Anche quest’anno e forse in misura ancor maggiore, assistiamo ad una profonda differenza qualitativa e a due categorie di impegno culturale e innovativo, mentre il Corso è un unicum e va percepito come una grande manifestazione corale di cui tutti i carri, tutti i complessi e le maschere sono i protagonisti. In questo quadro sembrano inoltre fortemente dissonanti e responsabili di “pause” inaccettabili, i carri rionali e quelli autogestiti, che bloccano l’armonia e la continuità della manifestazione. La giuria suggerisce un diverso coinvolgimento di questo potenziale di capacità acquisite, di esperienze e di entusiasmi.

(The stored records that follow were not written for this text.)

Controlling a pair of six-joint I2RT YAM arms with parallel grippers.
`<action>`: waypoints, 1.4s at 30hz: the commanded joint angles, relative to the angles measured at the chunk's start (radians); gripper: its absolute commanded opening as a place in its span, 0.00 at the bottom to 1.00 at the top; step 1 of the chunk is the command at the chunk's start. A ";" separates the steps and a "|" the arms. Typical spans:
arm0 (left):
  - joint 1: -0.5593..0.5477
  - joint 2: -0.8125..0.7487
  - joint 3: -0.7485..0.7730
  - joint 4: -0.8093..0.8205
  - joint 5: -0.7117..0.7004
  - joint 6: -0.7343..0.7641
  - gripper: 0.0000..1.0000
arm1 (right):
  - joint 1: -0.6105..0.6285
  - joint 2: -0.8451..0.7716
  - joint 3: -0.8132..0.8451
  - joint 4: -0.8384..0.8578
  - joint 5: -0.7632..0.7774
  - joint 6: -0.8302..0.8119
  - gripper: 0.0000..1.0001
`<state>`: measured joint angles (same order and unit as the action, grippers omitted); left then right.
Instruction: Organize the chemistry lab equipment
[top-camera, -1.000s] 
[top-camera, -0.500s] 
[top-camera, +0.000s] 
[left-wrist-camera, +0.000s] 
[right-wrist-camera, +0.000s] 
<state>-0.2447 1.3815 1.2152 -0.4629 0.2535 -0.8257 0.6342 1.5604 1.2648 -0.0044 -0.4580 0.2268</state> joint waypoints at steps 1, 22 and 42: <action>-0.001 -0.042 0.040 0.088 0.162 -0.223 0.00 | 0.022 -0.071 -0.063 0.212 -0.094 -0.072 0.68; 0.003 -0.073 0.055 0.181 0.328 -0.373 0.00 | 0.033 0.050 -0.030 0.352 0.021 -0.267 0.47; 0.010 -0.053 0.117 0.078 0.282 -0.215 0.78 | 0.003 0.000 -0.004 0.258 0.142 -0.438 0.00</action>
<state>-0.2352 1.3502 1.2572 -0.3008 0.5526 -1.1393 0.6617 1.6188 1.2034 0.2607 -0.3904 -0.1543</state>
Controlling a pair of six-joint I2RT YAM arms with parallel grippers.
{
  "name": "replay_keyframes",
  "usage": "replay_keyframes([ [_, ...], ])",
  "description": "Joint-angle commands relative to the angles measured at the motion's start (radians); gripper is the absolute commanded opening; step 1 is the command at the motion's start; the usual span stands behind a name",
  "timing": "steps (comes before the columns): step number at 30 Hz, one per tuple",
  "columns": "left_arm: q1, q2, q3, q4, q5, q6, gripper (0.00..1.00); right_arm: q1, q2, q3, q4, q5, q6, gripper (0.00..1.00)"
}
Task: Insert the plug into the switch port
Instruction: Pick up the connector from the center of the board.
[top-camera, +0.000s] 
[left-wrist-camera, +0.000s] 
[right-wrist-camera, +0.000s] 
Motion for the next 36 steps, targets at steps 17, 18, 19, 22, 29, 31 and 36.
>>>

D’altronde, con l’accentuarsi della discontinuità qualitativa, rischia di attenuarsi o di venir meno quella significativa “presa” sul pubblico, che è sempre il primo referente di una manifestazione popolare, culturalmente poliedrica e trasversale com’è la nostra. Concretamente quest’anno l’obbiettivo di far parlare di sé sembra essere stato raggiunto da parte di tre carri su nove. Il che è sinceramente poco: Avanzino, Francescani e Roger-Galli-Lebigre – gli autori dei tre carri “Avanti miei Prodi”, “Vivere” e “Si va a mori’…” – più che rappresentare l’elite del Carnevale di Viareggio sembrano far parte di una super-categoria. Agli altri rimane la speranza di non arrivare ultimi, tanto è grande il divario dai primi tre.
Quali le cause e quali i possibili rimedi? Innanzitutto conviene valutare, ricostruendo l’iter cronologico di ciascuna costruzione, quanto di questo divario sia stato già connotato a livello di bozzetti e quanto si sia invece creato nella fase della costruzione. Nel primo caso è giusto parlare di “supporti propedeutici ai carristi”, come già auspicato, nel secondo caso è giusto reintrodurre le clausole di merito, con avvicendamenti, promozioni e retrocessioni fra le diverse categorie.
Diverso e più ottimista è il giudizio sulle maschere isolate, che data la scala minore e la minor pressione sui soggetti esecutori gode di freschezza ed inventiva e rappresenta certamente una riserva e dun valore intrinseco del carnevale. La giuria consiglia di valorizzare questo vivaio e cita al merito le seguenti maschere: “Il presidente in carica”, “Marcello l’hippy”, “La vespa truccata”, “Fumare come una Turco”.»